Special Marriage Act, 1954 - S. 28 - Hindu Marriage Act, 1955 - S. 13B - Divorce Act, 1869 - S. 10A - The beneficiaries under the provisions of different statutes are persons who want divorce by mutual consent and who file joint petition for that relief - There can be no discrimination among them on the ground of religion - Divorce by mutual consent is a secular concept.

The provisions contained in Section 10A of the Divorce Act, 1869, are, in substance, a verbatim reproduction of the provisions contained in Section 13B of the Hindu Marriage Act, 1955 and Section 28 of the Special Marriage Act, 1954. The only substantial difference is that, instead of the period of one year mentioned in Section 13B(1) of the Hindu Marriage Act, 1955 and Section 28(1) of the Special Marriage Act, 1954, a period of two years of separate residence is provided under Section 10A(1) of the Divorce Act, 1869. The beneficiaries under the abovementioned provisions of different statutes are persons who want divorce by mutual consent and who file joint petition for that relief. There can be no discrimination among them on the ground of religion. Divorce by mutual consent is a secular concept. When the Apex Court has declared the law that the “cooling off period” of six months provided under Section 13B(2) of the Hindu Marriage Act, 1955 is not mandatory but directory and such period can be allowed to be waived by the court on satisfaction of certain conditions, denying that benefit to persons who are governed by the Divorce Act, 1869 would amount to unjust discrimination.

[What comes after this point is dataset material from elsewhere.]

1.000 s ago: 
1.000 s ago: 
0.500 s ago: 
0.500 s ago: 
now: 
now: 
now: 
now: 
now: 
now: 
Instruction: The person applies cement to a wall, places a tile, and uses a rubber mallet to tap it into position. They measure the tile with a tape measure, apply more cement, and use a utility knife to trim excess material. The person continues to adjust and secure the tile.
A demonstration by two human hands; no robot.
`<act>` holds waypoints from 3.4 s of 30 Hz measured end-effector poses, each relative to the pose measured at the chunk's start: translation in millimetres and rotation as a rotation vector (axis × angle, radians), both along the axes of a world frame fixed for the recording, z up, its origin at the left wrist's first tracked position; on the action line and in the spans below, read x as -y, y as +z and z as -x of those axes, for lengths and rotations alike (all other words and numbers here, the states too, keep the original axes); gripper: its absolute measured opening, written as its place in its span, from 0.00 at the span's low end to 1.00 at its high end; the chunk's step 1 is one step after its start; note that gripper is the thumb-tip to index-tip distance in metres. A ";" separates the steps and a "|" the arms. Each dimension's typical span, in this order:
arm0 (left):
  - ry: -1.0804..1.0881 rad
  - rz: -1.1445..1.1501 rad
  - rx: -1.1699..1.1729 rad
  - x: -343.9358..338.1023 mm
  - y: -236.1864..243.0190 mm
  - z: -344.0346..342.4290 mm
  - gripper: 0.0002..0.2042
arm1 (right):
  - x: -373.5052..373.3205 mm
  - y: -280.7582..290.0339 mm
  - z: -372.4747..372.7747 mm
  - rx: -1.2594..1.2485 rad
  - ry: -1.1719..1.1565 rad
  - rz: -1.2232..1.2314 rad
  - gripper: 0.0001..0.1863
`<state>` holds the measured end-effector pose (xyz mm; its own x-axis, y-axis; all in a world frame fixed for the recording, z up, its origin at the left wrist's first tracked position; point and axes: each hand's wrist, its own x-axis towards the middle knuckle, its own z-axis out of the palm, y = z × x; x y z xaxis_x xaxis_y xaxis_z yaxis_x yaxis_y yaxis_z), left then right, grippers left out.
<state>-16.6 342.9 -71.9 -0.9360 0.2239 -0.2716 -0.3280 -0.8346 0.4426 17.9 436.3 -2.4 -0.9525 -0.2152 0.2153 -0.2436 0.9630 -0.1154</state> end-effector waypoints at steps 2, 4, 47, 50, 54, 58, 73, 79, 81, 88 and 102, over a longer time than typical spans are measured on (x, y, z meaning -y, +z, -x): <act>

Therefore, we are of the considered opinion that the dictum laid down by the Apex Court in Amardeep Singh (supra) is applicable to a petition for divorce filed under Section 10A of the Divorce Act, 1869 and on satisfaction of the conditions laid down in that decision, the Family Court can waive the period of six months stipulated under Section 10A(2) of that Act.
IN THE HIGH COURT OF KERALA AT ERNAKULAM
C.K.ABDUL REHIM & R.NARAYANA PISHARADI, JJ.
O.P.(FC) No.577 of 2018
Dated this the 30th day of October, 2018
AGAINST THE ORDER IN I.A.NO.4728 IN OP 1636/2018 of FAMILY COURT,THRISSUR DATED 10-10-2018
PETITIONER/PETITIONER NO.1:
TOMY JOSEPH
BY ADV. SRI.P.B.KRISHNAN
RESPONDENT/PETITIONER NO.2:
SMITHA TOMY
THIS OP (FAMILY COURT) HAVING COME UP FOR ADMISSION ON 23.10.2018, THE COURT ON 30.10.2018 PASSED THE FOLLOWING:
J U D G M E N T
R. Narayana Pisharadi, J
The petitioner is the husband and the respondent is the wife.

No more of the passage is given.